Wednesday, November 22, 2017
Stephen Middleton came to Mississippi State in 2007 to create the university's first African American Studies Program. He retires after 10 years of service.
Stephen Middleton received his B.A. degree from Morris College, the M.A. degree from The Ohio State University, and the Ph.D. degree from Miami University (Ohio). He completed the first-year curriculum in law at New York University School of Law. His research interest is race and the legal system. His most recent publication, The Construction of Whiteness.
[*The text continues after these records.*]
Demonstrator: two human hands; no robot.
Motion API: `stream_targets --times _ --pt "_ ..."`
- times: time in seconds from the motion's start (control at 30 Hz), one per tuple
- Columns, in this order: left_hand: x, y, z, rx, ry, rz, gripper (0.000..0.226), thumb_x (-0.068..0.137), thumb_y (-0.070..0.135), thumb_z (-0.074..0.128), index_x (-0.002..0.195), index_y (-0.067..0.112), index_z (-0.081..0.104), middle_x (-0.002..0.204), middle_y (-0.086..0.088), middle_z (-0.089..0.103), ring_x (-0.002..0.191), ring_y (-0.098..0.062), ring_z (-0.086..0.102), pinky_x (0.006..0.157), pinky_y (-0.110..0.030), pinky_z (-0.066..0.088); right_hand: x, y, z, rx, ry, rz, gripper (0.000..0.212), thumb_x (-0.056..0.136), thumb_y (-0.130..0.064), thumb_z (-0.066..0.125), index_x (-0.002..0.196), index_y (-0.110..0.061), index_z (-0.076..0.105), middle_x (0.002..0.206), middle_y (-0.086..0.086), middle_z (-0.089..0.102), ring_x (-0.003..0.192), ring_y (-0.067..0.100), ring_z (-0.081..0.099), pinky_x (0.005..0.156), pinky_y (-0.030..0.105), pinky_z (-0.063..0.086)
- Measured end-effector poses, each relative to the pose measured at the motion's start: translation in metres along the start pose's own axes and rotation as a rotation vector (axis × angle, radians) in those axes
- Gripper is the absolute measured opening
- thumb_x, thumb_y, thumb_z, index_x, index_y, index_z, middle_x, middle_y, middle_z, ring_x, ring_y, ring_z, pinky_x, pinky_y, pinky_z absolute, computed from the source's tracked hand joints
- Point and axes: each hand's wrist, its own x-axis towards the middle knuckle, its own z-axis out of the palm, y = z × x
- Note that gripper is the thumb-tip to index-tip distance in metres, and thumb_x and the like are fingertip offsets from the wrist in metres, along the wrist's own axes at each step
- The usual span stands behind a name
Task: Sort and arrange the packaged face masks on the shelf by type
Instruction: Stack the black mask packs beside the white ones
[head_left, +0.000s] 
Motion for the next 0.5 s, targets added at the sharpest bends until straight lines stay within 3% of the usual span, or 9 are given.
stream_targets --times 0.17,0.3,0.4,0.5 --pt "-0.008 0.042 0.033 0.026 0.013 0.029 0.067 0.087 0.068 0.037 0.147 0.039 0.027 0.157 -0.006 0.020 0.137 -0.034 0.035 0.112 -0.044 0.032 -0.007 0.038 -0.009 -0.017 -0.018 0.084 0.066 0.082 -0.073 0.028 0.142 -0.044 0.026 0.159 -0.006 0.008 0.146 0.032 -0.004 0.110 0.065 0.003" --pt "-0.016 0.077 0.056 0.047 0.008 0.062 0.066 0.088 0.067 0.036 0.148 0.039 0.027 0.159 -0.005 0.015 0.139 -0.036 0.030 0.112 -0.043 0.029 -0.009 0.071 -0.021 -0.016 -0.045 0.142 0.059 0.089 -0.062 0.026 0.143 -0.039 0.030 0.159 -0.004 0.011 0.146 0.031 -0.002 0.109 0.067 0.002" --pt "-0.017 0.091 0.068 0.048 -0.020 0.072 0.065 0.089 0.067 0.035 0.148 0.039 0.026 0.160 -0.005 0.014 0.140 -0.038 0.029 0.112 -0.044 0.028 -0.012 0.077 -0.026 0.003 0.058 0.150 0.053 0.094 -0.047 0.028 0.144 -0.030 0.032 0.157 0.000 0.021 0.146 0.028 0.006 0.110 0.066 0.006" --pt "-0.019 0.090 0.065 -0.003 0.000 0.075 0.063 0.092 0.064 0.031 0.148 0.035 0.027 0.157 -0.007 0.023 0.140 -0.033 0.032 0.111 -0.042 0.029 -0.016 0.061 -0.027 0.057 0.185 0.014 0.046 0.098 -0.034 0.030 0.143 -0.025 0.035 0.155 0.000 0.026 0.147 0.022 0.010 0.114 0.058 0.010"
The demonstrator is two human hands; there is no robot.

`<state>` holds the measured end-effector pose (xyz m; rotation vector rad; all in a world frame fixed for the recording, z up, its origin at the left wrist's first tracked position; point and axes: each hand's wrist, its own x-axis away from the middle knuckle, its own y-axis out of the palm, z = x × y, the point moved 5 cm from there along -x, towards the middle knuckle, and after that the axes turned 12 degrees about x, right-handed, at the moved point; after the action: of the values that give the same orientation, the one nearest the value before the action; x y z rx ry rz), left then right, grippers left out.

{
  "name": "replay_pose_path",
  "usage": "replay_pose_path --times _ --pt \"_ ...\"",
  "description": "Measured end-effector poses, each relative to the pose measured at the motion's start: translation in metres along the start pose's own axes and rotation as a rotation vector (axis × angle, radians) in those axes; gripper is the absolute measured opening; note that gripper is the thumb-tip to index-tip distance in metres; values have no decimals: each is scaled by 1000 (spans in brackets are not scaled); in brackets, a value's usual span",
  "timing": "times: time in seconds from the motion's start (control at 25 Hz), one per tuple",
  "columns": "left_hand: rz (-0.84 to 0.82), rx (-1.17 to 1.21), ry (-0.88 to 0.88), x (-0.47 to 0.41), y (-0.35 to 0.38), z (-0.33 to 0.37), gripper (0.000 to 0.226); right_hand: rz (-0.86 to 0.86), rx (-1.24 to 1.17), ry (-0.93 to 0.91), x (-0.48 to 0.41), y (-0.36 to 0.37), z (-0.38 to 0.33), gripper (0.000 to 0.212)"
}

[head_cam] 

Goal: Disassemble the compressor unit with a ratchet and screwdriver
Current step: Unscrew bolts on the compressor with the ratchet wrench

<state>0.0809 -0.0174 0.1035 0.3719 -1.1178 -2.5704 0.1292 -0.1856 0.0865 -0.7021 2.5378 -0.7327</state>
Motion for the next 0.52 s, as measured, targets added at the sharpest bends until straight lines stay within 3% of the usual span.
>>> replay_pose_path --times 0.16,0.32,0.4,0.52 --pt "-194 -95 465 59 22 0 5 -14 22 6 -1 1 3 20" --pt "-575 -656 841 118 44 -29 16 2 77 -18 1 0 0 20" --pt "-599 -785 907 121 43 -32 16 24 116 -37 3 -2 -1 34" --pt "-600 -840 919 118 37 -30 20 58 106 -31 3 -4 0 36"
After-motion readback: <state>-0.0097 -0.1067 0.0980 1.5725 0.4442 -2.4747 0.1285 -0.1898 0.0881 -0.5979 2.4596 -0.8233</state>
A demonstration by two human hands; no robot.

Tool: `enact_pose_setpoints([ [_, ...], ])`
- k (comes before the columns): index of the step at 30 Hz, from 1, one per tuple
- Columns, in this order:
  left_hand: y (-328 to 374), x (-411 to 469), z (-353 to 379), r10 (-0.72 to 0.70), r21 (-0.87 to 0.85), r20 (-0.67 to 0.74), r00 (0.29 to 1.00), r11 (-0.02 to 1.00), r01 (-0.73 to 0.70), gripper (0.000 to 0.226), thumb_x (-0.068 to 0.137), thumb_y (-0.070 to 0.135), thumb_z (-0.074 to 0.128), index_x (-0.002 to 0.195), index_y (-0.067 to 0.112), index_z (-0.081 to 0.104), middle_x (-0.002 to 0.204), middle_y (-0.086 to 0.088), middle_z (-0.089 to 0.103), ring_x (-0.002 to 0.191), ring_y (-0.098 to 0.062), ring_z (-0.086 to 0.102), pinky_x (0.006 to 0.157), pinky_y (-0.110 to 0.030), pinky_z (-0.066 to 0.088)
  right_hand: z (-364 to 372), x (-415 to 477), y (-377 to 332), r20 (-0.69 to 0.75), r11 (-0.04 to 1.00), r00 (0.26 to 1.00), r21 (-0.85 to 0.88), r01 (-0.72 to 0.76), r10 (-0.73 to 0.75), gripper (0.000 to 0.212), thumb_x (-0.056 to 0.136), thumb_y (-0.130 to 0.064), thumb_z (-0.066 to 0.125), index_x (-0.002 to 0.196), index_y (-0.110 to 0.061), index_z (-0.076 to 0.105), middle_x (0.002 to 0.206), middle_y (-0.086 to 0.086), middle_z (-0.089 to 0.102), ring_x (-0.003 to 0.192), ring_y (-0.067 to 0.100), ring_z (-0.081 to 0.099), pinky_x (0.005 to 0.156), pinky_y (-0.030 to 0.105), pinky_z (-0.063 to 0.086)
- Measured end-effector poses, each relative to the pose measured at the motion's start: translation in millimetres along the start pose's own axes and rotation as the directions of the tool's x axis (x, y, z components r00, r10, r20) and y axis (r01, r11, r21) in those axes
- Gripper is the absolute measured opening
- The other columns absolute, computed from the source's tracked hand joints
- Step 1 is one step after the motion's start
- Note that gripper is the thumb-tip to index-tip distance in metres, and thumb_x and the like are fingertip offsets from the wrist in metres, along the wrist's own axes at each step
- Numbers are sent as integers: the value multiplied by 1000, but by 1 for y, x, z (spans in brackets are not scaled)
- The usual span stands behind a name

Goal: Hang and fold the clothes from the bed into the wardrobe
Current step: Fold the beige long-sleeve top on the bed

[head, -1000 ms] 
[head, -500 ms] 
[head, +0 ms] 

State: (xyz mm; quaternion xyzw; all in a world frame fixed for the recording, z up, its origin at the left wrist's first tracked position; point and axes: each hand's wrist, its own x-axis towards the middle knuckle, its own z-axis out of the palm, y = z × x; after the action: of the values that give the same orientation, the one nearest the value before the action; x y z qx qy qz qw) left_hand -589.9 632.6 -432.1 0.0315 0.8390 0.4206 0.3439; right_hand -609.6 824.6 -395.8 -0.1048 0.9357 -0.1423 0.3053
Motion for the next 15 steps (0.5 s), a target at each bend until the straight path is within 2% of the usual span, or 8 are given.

An Interdisciplinary Analysis of Race Formation and the Meaning of White Identity, was edited by Middleton, David R. Roediger, and Donald M. Shaffer. It was published by the University Press of Mississippi in 2015. His latest monograph is entitled, The Black Laws: Race and the Legal Process in Ohio, 1787-1860 (2005) and he is currently working on Robert Heberton Terrell, an African American judge in Washington, D.C. He frequently gives talks to schools and community groups. He has presented talks at Broadneck High School in Annapolis, Maryland and Chapel Hill High School in North Carolina; the Environmental Protection Office (EPA) in RTP North Carolina; the Government Accounting Office (GAO) in Cincinnati OH; civic clubs such as the Lions and Rotary, and national organizations including the National Underground Railroad Freedom Center, African American Heritage Preservation Foundation, National Council of Negro Women (Raleigh Section), Cross High School Alumni Class of 1972, and numerous other associations. He has also conducted teacher-training workshops for the National Humanities Center and the Bill of Rights Institute.